(EXERCISE MATERIAL Opens)

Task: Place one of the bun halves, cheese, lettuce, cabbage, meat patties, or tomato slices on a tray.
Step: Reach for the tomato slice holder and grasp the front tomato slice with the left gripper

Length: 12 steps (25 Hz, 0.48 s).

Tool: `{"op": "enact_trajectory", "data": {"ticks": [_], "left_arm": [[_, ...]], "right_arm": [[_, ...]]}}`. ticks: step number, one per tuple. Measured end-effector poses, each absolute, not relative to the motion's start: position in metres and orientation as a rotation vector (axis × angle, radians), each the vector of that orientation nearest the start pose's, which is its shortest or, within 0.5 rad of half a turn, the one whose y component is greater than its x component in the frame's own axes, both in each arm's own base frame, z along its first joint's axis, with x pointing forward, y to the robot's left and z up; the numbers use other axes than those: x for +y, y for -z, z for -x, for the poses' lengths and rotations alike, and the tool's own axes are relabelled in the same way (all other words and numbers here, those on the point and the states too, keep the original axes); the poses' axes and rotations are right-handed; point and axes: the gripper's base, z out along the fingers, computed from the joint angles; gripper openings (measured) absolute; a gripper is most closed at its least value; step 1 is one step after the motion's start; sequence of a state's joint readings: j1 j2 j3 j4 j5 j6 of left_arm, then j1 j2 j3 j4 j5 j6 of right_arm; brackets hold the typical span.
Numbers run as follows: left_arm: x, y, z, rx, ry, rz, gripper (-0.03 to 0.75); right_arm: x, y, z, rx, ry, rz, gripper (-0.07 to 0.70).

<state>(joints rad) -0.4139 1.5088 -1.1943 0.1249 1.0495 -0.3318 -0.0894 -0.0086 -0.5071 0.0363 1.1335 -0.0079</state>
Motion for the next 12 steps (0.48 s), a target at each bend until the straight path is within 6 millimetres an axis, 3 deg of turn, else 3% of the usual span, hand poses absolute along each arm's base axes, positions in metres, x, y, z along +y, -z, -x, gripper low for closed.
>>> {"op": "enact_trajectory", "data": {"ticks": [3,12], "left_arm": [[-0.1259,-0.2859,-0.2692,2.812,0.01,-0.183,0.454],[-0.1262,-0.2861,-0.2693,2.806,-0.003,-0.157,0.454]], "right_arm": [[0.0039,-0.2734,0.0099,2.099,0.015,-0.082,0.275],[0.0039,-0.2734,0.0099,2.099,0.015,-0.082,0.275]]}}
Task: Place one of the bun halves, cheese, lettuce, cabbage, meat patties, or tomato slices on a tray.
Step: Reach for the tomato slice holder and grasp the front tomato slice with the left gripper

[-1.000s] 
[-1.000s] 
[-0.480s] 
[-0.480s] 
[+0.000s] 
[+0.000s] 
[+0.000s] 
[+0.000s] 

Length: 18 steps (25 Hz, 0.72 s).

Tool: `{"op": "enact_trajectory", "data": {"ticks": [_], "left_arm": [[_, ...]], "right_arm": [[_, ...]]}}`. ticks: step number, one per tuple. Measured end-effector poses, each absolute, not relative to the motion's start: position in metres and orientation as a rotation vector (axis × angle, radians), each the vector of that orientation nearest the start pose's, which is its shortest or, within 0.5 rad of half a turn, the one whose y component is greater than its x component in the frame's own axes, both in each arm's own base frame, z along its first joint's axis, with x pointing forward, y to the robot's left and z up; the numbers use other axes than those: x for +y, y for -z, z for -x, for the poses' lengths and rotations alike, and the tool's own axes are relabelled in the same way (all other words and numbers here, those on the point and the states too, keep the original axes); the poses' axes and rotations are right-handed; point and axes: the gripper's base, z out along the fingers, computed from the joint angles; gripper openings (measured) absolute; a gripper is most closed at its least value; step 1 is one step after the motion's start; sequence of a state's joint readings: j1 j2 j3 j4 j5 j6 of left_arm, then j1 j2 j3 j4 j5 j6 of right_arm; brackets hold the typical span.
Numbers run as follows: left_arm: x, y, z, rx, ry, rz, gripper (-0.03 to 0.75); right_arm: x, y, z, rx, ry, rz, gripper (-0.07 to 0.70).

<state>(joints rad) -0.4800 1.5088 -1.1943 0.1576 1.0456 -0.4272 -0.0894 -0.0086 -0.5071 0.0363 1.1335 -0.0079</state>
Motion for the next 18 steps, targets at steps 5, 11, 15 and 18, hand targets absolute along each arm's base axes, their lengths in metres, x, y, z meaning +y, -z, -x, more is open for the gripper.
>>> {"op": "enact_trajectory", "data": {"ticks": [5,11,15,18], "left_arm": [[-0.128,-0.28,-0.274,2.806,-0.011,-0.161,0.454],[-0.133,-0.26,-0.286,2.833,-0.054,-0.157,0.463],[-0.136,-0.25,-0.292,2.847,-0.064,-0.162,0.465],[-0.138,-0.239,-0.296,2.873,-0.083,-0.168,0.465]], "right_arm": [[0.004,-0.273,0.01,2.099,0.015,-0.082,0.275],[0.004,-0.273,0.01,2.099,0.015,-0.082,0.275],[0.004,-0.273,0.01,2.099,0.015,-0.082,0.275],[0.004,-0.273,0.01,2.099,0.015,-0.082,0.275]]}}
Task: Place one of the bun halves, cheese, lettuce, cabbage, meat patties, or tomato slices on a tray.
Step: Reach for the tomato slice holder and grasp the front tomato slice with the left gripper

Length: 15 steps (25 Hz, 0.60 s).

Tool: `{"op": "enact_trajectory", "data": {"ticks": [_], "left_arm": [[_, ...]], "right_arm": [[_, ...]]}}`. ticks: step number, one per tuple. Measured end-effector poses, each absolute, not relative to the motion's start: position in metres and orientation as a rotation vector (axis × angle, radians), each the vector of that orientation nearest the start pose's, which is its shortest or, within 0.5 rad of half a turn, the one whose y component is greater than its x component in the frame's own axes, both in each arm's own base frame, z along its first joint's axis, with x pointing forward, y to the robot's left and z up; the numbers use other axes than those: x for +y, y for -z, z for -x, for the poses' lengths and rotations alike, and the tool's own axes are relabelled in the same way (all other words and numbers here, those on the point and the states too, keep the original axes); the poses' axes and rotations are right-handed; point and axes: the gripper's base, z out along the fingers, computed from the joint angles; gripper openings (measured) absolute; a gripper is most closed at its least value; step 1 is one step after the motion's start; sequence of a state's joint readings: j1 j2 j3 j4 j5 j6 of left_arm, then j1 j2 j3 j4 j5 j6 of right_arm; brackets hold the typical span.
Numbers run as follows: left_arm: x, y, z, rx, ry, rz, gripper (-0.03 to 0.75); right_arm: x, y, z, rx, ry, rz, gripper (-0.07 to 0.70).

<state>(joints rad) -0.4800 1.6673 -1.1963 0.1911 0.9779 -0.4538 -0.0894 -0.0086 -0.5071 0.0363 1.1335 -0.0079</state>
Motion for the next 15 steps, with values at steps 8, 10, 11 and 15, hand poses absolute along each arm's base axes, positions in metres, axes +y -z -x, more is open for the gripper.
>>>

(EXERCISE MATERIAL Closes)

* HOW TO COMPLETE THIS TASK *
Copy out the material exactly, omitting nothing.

* RESULT *
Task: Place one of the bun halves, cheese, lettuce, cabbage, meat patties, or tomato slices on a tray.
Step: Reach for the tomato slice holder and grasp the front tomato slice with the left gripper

Length: 12 steps (25 Hz, 0.48 s).

Tool: `{"op": "enact_trajectory", "data": {"ticks": [_], "left_arm": [[_, ...]], "right_arm": [[_, ...]]}}`. ticks: step number, one per tuple. Measured end-effector poses, each absolute, not relative to the motion's start: position in metres and orientation as a rotation vector (axis × angle, radians), each the vector of that orientation nearest the start pose's, which is its shortest or, within 0.5 rad of half a turn, the one whose y component is greater than its x component in the frame's own axes, both in each arm's own base frame, z along its first joint's axis, with x pointing forward, y to the robot's left and z up; the numbers use other axes than those: x for +y, y for -z, z for -x, for the poses' lengths and rotations alike, and the tool's own axes are relabelled in the same way (all other words and numbers here, those on the point and the states too, keep the original axes); the poses' axes and rotations are right-handed; point and axes: the gripper's base, z out along the fingers, computed from the joint angles; gripper openings (measured) absolute; a gripper is most closed at its least value; step 1 is one step after the motion's start; sequence of a state's joint readings: j1 j2 j3 j4 j5 j6 of left_arm, then j1 j2 j3 j4 j5 j6 of right_arm; brackets hold the typical span.
Numbers run as follows: left_arm: x, y, z, rx, ry, rz, gripper (-0.03 to 0.75); right_arm: x, y, z, rx, ry, rz, gripper (-0.07 to 0.70).

<state>(joints rad) -0.4139 1.5088 -1.1943 0.1249 1.0495 -0.3318 -0.0894 -0.0086 -0.5071 0.0363 1.1335 -0.0079</state>
Motion for the next 12 steps (0.48 s), a target at each bend until the straight path is within 6 millimetres an axis, 3 deg of turn, else 3% of the usual span, hand poses absolute along each arm's base axes, positions in metres, x, y, z along +y, -z, -x, gripper low for closed.
>>> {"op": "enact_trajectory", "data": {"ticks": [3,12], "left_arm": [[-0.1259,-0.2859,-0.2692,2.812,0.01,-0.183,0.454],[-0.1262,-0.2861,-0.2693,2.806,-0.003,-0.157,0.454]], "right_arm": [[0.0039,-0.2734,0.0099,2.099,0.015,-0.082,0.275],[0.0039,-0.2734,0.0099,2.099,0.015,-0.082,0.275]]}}
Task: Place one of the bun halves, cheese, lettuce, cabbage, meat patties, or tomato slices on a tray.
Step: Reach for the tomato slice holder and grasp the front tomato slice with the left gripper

[-1.000s] 
[-1.000s] 
[-0.480s] 
[-0.480s] 
[+0.000s] 
[+0.000s] 
[+0.000s] 
[+0.000s] 

Length: 18 steps (25 Hz, 0.72 s).

Tool: `{"op": "enact_trajectory", "data": {"ticks": [_], "left_arm": [[_, ...]], "right_arm": [[_, ...]]}}`. ticks: step number, one per tuple. Measured end-effector poses, each absolute, not relative to the motion's start: position in metres and orientation as a rotation vector (axis × angle, radians), each the vector of that orientation nearest the start pose's, which is its shortest or, within 0.5 rad of half a turn, the one whose y component is greater than its x component in the frame's own axes, both in each arm's own base frame, z along its first joint's axis, with x pointing forward, y to the robot's left and z up; the numbers use other axes than those: x for +y, y for -z, z for -x, for the poses' lengths and rotations alike, and the tool's own axes are relabelled in the same way (all other words and numbers here, those on the point and the states too, keep the original axes); the poses' axes and rotations are right-handed; point and axes: the gripper's base, z out along the fingers, computed from the joint angles; gripper openings (measured) absolute; a gripper is most closed at its least value; step 1 is one step after the motion's start; sequence of a state's joint readings: j1 j2 j3 j4 j5 j6 of left_arm, then j1 j2 j3 j4 j5 j6 of right_arm; brackets hold the typical span.
Numbers run as follows: left_arm: x, y, z, rx, ry, rz, gripper (-0.03 to 0.75); right_arm: x, y, z, rx, ry, rz, gripper (-0.07 to 0.70).

<state>(joints rad) -0.4800 1.5088 -1.1943 0.1576 1.0456 -0.4272 -0.0894 -0.0086 -0.5071 0.0363 1.1335 -0.0079</state>
Motion for the next 18 steps, targets at steps 5, 11, 15 and 18, hand targets absolute along each arm's base axes, their lengths in metres, x, y, z meaning +y, -z, -x, more is open for the gripper.
>>> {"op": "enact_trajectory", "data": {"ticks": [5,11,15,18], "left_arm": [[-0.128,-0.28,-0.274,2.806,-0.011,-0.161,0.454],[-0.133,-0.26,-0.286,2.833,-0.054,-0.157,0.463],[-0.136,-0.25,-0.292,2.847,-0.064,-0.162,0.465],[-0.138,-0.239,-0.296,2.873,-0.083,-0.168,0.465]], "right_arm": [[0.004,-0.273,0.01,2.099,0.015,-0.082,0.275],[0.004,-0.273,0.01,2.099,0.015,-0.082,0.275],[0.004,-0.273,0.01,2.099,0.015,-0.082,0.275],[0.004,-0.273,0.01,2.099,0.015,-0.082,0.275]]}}
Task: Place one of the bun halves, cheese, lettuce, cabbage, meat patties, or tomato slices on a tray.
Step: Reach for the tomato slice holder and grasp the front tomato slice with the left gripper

Length: 15 steps (25 Hz, 0.60 s).

Tool: `{"op": "enact_trajectory", "data": {"ticks": [_], "left_arm": [[_, ...]], "right_arm": [[_, ...]]}}`. ticks: step number, one per tuple. Measured end-effector poses, each absolute, not relative to the motion's start: position in metres and orientation as a rotation vector (axis × angle, radians), each the vector of that orientation nearest the start pose's, which is its shortest or, within 0.5 rad of half a turn, the one whose y component is greater than its x component in the frame's own axes, both in each arm's own base frame, z along its first joint's axis, with x pointing forward, y to the robot's left and z up; the numbers use other axes than those: x for +y, y for -z, z for -x, for the poses' lengths and rotations alike, and the tool's own axes are relabelled in the same way (all other words and numbers here, those on the point and the states too, keep the original axes); the poses' axes and rotations are right-handed; point and axes: the gripper's base, z out along the fingers, computed from the joint angles; gripper openings (measured) absolute; a gripper is most closed at its least value; step 1 is one step after the motion's start; sequence of a state's joint readings: j1 j2 j3 j4 j5 j6 of left_arm, then j1 j2 j3 j4 j5 j6 of right_arm; brackets hold the typical span.
Numbers run as follows: left_arm: x, y, z, rx, ry, rz, gripper (-0.03 to 0.75); right_arm: x, y, z, rx, ry, rz, gripper (-0.07 to 0.70).

<state>(joints rad) -0.4800 1.6673 -1.1963 0.1911 0.9779 -0.4538 -0.0894 -0.0086 -0.5071 0.0363 1.1335 -0.0079</state>
Motion for the next 15 steps, with values at steps 8, 10, 11 and 15, hand poses absolute along each arm's base axes, positions in metres, axes +y -z -x, more is open for the gripper.
>>>

There is nothing further to the answer.